## Your task
Please give, word for word, the line containing "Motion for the" and every line that comes after it in the data below.

# # #

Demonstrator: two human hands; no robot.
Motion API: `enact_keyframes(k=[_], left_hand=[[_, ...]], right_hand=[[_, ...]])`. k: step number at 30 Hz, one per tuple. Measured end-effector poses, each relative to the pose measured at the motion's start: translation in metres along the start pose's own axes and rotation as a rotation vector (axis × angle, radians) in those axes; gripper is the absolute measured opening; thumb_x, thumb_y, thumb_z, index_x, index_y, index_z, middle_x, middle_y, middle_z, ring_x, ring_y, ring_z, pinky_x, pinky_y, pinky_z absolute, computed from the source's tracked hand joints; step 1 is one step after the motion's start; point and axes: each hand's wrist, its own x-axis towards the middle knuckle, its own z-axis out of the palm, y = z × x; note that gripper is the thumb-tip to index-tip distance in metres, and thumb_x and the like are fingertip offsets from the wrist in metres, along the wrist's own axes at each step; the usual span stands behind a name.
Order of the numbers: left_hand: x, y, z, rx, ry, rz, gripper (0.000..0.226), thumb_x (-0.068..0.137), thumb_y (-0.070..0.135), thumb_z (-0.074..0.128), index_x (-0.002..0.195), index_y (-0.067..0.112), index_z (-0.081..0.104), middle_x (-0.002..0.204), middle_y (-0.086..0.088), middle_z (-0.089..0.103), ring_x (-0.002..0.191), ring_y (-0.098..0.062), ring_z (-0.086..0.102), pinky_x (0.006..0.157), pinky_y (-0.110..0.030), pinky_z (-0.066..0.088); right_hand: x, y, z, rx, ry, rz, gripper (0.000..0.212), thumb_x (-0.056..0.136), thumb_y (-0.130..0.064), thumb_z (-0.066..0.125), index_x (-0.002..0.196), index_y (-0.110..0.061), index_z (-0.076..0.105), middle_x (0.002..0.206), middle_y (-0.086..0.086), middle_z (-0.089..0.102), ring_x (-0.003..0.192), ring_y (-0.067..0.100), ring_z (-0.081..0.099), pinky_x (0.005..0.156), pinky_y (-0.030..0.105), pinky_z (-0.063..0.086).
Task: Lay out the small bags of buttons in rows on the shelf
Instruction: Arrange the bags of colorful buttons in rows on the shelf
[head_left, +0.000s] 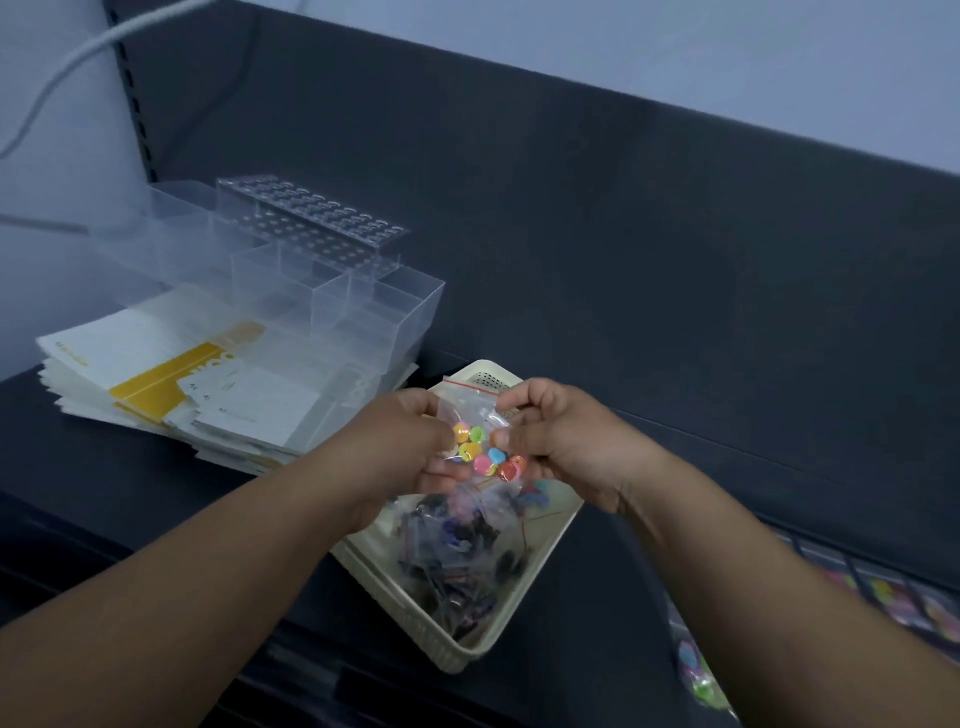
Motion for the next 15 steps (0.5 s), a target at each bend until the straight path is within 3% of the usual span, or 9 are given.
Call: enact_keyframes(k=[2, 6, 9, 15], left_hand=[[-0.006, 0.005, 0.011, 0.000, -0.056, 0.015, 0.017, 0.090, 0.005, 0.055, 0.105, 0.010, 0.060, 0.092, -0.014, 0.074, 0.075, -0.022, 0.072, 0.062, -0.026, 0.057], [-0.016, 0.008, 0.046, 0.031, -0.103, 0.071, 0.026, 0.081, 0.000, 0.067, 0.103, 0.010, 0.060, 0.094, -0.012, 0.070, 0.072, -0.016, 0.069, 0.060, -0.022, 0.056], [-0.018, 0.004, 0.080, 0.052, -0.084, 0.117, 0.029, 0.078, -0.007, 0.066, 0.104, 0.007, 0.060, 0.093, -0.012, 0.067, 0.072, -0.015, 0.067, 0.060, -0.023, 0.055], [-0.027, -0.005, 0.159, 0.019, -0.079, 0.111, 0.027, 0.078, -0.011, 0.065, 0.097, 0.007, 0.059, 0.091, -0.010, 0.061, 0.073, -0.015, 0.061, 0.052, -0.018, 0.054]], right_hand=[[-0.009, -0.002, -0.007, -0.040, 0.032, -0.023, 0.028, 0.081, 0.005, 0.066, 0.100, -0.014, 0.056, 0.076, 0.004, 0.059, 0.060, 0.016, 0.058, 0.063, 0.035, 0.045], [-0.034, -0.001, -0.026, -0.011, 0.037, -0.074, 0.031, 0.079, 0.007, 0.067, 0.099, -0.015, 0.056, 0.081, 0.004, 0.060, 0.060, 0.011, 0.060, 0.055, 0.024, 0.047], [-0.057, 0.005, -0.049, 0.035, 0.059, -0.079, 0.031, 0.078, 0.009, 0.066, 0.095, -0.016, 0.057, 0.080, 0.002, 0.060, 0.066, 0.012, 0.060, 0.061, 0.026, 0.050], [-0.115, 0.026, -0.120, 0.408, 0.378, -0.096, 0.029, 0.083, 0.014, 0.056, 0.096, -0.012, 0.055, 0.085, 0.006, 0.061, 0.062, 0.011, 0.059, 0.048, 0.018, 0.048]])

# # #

## Solution for this task
Motion for the next 15 steps (0.5 s), a target at each bend until the straight path is within 3% of the usual span, or 9 are given.
Call: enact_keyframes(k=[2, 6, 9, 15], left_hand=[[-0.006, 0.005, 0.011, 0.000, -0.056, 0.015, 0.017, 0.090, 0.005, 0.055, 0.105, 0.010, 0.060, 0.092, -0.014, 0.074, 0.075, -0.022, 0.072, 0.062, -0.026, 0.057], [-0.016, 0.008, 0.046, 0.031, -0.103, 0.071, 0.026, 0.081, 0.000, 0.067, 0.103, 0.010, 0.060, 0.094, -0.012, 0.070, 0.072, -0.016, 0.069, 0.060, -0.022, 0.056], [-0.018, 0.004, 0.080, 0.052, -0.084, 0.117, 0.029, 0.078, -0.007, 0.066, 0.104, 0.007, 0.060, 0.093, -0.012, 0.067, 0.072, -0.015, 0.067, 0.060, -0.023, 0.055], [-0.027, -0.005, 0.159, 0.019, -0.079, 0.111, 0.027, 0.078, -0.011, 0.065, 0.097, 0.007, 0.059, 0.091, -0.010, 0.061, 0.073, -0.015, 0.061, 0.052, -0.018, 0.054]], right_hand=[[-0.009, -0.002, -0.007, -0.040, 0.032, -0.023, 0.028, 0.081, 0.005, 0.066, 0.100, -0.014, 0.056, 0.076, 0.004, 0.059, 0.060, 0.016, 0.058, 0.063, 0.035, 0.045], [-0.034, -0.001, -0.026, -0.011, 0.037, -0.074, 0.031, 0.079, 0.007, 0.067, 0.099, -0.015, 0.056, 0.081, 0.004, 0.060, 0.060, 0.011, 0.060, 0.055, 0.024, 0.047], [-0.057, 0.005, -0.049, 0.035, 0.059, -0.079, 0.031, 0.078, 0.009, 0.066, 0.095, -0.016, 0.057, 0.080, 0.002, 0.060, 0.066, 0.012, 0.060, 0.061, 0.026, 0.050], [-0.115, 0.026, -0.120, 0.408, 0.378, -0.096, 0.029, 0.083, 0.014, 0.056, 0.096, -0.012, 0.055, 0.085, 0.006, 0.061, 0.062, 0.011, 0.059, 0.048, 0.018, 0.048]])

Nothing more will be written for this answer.